Sean McNair, by His Mother and Natural Guardian, Betty McNair, Appellant, v Alex Ofori et al., Respondents. (And a Third-Party Action.)
[604 NYS2d 727]
[MAJORITY]
—Order, Supreme Court, New York County (Edward Lehner, J.), entered September 4, 1992, which granted a motion by defendants and third-party plaintiffs and a cross-motion by the third-party defendant for summary judgment dismissing the complaint and third-party complaint, and denied a cross-motion by plaintiff for partial summary judgment dismissing an affirmative defense, unanimously affirmed, without costs.

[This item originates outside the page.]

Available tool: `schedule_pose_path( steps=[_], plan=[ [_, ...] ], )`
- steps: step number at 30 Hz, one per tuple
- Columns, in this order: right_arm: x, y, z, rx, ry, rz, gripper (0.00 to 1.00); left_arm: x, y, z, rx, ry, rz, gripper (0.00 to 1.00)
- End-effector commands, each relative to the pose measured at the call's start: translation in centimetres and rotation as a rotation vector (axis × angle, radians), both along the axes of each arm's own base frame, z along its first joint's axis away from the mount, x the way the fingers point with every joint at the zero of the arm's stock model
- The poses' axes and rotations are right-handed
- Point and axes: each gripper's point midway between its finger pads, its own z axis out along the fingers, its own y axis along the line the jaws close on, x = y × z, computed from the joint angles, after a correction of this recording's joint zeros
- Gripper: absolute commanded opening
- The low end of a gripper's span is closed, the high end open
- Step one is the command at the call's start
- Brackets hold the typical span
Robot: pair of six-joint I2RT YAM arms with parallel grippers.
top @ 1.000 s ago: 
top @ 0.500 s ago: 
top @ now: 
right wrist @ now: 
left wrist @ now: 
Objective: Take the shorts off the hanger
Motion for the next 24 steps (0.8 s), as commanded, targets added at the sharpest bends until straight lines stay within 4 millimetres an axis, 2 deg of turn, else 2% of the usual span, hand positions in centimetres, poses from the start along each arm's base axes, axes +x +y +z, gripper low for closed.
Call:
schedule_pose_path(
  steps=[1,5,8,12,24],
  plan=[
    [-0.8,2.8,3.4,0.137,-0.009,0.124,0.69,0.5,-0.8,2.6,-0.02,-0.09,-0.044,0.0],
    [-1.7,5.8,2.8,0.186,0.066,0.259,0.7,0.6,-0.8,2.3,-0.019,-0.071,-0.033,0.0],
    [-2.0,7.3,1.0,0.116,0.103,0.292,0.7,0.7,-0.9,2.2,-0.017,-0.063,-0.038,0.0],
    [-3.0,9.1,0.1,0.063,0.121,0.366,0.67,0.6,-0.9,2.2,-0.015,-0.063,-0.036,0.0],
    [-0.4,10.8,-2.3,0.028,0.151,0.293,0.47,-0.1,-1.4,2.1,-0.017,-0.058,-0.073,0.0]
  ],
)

Defendants permissibly used unsworn reports of the plaintiffs doctors, disclosed to defendants by plaintiff (see, Lowe v Bennett, 122 AD2d 728, 729, affd 69 NY2d 700), to demonstrate that plaintiffs claimed "serious injury” was based on conclusory assertions about his condition (see, Cannizzaro v King, 187 AD2d 842, 843), and on subjective assertions of his pain (see, Coon v Brown, 192 AD2d 908, 909). Plaintiff did not show that he was limited in any activities that could be called "daily tasks” (Sole v Kurnik, 119 AD2d 974, 975, lv dismissed 68 NY2d 806), nor did he demonstrate that any of his disabilities persisted for at least 90 days during the 180 days immediately following his accident (Insurance Law § 5102 [d]).
We have considered the plaintiffs remaining arguments, and find them to be without merit. Concur — Ellerin, J. P., Ross, Rubin and Nardelli, JJ.